Podcast: Reihan Salam
New York City in the 1970s and 1980s was, to put it lightly, not a very safe or nice place to live. Drugs, crime, and public-sector mismanagement made it dangerous and unpleasant, and even the very wealthy were not entirely immune from the disorder. In the 1990s and early 2000s, the city rebounded in an incredible way, and a great deal of that civic revitalization found its roots in the policy research of a small think tank focused on urban affairs, the Manhattan Institute. Utilizing new approaches to law enforcement and other governance matters that scholars at the Manhattan Institute incubated, Mayors Rudy Giuliani and Mike Bloomberg restored and improved New York.
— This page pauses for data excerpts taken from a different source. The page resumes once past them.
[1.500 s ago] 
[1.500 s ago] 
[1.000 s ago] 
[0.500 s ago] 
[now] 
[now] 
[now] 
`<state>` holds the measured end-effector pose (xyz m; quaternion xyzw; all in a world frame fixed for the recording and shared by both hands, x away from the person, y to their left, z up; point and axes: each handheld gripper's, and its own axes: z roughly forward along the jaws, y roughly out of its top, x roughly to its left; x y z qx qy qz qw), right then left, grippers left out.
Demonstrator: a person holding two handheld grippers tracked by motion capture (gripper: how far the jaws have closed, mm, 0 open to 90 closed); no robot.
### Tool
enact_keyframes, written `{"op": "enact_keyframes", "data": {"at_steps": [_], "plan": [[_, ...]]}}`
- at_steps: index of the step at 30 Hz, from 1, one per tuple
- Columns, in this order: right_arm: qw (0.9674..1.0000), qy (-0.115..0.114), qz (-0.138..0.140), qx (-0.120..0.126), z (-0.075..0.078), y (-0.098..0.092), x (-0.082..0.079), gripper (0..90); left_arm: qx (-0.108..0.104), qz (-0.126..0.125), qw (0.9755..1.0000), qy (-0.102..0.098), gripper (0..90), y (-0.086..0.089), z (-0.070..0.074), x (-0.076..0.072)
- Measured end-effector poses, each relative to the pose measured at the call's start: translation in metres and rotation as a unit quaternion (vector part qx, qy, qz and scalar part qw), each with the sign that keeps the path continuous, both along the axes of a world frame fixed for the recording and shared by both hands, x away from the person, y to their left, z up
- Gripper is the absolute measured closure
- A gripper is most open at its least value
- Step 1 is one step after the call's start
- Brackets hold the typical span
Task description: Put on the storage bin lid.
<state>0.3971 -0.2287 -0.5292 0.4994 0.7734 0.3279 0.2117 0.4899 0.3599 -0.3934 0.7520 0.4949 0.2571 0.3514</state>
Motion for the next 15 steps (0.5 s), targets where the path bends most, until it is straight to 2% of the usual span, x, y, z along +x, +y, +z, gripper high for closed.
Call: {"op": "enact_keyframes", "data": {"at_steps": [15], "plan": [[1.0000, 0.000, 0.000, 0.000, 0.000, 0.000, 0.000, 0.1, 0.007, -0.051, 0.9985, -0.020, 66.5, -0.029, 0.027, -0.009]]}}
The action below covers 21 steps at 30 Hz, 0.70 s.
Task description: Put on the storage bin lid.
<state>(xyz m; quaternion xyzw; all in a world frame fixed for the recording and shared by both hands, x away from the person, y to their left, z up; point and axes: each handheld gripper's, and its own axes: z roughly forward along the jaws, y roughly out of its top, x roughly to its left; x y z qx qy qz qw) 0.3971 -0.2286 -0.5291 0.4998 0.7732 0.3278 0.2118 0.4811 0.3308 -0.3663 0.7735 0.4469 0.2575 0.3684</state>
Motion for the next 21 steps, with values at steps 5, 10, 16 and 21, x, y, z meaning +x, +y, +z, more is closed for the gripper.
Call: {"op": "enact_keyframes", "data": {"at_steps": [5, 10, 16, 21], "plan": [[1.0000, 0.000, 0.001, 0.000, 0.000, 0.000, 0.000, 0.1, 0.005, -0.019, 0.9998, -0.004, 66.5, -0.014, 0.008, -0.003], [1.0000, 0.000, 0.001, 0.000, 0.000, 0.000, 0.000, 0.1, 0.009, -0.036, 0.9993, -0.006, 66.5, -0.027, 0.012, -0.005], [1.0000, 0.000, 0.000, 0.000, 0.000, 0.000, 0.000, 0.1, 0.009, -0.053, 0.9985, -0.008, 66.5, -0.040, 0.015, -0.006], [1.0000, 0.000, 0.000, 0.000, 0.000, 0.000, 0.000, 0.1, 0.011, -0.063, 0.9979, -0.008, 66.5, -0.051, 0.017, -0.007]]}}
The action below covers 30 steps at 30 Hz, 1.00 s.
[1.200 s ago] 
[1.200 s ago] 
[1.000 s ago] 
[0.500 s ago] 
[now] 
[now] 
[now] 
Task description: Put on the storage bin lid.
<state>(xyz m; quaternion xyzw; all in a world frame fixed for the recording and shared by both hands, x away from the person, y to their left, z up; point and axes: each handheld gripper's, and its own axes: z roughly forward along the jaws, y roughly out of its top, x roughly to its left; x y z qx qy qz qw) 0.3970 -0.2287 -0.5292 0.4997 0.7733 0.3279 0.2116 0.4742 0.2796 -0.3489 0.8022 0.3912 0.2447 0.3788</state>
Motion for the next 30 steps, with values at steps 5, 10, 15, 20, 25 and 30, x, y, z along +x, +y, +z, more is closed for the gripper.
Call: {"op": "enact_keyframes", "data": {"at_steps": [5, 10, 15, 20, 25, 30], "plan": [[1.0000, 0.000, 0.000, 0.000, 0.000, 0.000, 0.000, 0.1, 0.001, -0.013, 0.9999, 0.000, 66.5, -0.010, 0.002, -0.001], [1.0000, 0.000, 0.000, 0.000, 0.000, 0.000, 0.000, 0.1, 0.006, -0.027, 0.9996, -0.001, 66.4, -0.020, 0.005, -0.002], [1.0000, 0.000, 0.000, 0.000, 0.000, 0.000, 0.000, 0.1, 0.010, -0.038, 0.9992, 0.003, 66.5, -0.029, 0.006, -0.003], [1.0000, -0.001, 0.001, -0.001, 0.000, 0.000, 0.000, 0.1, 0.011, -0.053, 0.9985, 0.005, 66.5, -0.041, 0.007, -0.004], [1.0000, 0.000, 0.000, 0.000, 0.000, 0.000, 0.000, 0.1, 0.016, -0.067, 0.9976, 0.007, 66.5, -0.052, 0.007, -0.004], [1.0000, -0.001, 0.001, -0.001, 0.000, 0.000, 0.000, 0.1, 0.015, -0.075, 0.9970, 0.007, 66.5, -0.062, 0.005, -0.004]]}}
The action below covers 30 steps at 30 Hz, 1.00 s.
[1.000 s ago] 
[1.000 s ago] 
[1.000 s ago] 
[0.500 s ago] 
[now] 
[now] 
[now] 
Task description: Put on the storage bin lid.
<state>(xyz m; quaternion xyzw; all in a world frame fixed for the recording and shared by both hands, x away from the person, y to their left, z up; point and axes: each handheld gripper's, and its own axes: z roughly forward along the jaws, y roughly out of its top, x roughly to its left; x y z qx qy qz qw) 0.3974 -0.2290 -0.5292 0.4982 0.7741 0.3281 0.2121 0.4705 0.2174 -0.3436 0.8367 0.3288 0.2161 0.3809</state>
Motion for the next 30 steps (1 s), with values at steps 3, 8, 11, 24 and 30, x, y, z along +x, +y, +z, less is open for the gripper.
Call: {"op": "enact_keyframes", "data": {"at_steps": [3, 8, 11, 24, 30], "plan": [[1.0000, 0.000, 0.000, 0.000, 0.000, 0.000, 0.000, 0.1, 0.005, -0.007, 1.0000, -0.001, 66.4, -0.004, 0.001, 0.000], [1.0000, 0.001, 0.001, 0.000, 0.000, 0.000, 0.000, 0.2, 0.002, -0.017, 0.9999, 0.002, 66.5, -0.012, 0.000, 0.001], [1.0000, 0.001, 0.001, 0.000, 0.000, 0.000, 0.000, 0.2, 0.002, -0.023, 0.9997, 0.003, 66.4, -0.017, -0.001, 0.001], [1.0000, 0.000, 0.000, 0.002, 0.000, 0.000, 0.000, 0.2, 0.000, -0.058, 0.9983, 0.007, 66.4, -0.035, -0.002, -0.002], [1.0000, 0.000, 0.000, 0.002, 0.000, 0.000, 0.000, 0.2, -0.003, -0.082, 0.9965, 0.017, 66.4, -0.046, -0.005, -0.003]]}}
Then, came a wave of politicians in city hall and in Albany who forgot the hard-won lessons of the 90s revival, and the city in the last ten or so years has experienced a resurgence of crime, drug abuse, untreated mental illness, homelessness, and violence, along with the tell-tale signs of urban decay and disorder. In all of this, as ever, the Jewish community of New York served as the canary in the coal mine, and a spate of anti-Semitic violence preceded and then coincided with the general unraveling.